From September 1985 until August 1998, I taught IT and Science at Caterham School on the outskirts of S E London. Three events occurred during this time: girls were admitted to the school, the school was merged with a local girl’s school and at one point, five of the overseas students were from MCKK! Of course, there were other students from all over Malaysia and we were lucky to meet them when we visited Malaysia later.
Not only that, we were blessed with girls from Malaysia too. That was just before the merger and they were among the first female boarders at the school. As the summer of 1985 was very cold, we decided to save up our money and take holidays in the sun each summer if possible. Two of these were in S E Asia and the trip to Cambodia, Vietnam and Laos was the most remarkable. The other was by rail from Singapore to Chang Mai, revisiting MCKK on the way!

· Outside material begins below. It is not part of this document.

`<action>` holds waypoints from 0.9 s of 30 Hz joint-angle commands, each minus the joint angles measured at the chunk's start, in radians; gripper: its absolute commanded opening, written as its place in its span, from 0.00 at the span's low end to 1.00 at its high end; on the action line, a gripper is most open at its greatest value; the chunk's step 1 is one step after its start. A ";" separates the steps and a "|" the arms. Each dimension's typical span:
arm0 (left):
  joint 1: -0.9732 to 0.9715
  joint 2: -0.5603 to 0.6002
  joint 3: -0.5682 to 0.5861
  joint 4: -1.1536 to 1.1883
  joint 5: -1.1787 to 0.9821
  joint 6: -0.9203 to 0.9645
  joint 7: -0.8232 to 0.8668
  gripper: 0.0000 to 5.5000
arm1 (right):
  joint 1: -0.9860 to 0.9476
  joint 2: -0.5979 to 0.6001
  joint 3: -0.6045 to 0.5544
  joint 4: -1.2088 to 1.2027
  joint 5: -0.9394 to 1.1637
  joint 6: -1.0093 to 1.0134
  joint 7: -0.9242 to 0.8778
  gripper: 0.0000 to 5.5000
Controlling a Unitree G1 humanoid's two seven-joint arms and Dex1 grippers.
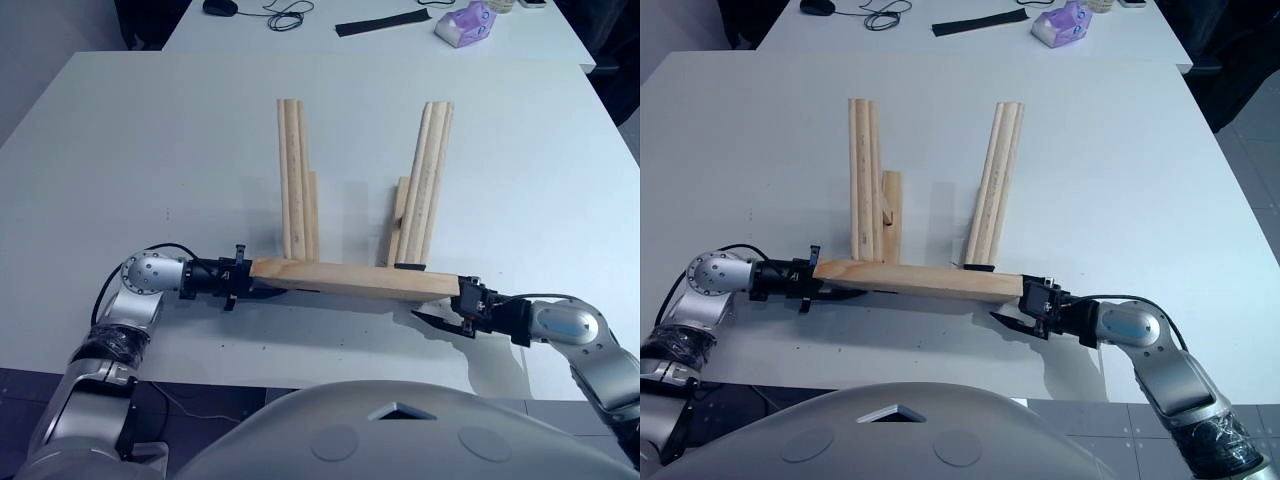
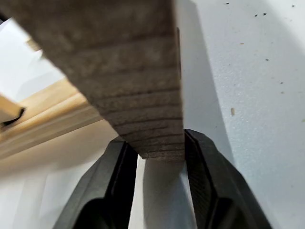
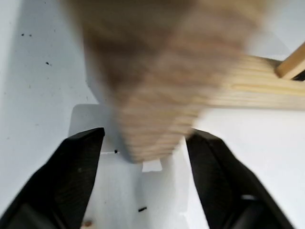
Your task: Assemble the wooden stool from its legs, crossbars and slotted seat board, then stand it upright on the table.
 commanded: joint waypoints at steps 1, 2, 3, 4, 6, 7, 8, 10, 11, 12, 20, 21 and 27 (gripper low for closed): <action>-0.006 0.013 -0.025 0.031 0.028 -0.004 -0.013 0.24 | -0.002 0.001 0.002 0.006 -0.002 0.008 0.006 0.44; -0.005 0.016 -0.027 0.032 0.025 -0.006 -0.015 0.24 | 0.001 0.000 0.002 0.005 -0.001 0.007 0.007 0.41; -0.005 0.020 -0.029 0.031 0.021 -0.007 -0.018 0.24 | 0.005 0.000 0.000 0.004 0.000 0.006 0.007 0.38; -0.005 0.024 -0.030 0.026 0.016 -0.005 -0.021 0.24 | 0.013 -0.001 -0.003 -0.002 0.006 0.008 0.008 0.35; -0.011 0.030 -0.028 0.012 0.009 0.005 -0.019 0.24 | 0.030 -0.004 -0.012 -0.019 0.019 0.014 0.009 0.29; -0.017 0.032 -0.026 0.006 0.006 0.007 -0.019 0.24 | 0.038 -0.004 -0.019 -0.029 0.028 0.021 0.008 0.27; -0.021 0.034 -0.024 -0.005 -0.001 0.015 -0.020 0.24 | 0.043 -0.003 -0.024 -0.038 0.033 0.027 0.008 0.26; -0.024 0.041 -0.021 -0.034 -0.015 0.037 -0.024 0.24 | 0.051 -0.003 -0.033 -0.058 0.042 0.042 0.006 0.26; -0.023 0.044 -0.019 -0.056 -0.027 0.057 -0.027 0.24 | 0.056 -0.005 -0.036 -0.072 0.050 0.052 0.007 0.26; -0.019 0.052 -0.016 -0.086 -0.043 0.088 -0.033 0.24 | 0.065 -0.009 -0.039 -0.092 0.059 0.067 0.010 0.26; 0.038 0.163 0.028 -0.356 -0.179 0.386 -0.110 0.24 | 0.148 -0.042 -0.154 -0.292 0.220 0.302 0.013 0.26; 0.046 0.182 0.039 -0.397 -0.201 0.431 -0.116 0.24 | 0.159 -0.049 -0.187 -0.326 0.257 0.347 0.010 0.26; 0.121 0.299 0.136 -0.649 -0.341 0.711 -0.106 0.24 | 0.213 -0.089 -0.414 -0.521 0.566 0.642 -0.018 0.26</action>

Things are more difficult now. I left Caterham in 1998 for Bromley High School but the journey was too difficult and then in September 1999 I started at St Augustine’s Priory school in Ealing, Inner London. Unfortunately, house prices shot up so quickly during that summer that I could not afford to move there. In addition, the Government increased the amount of tax you have to pay when you buy a house, resulting in over £13 000 expenses incurred when you move!! These increases made local rentals too high consequently, I had to leave this year.
I am very sad about that as the St Augustine’s students were very friendly and I shall miss them all. During September 2000 to August 2001, I taught Information Technology at the City of London Freemen’s School and from 3rd September I shall be teaching at Queen’s Gate School near South Kensington, London. So I shall be able to take up any invitations to visit Malaysia Hall for ‘Bagus Makan!!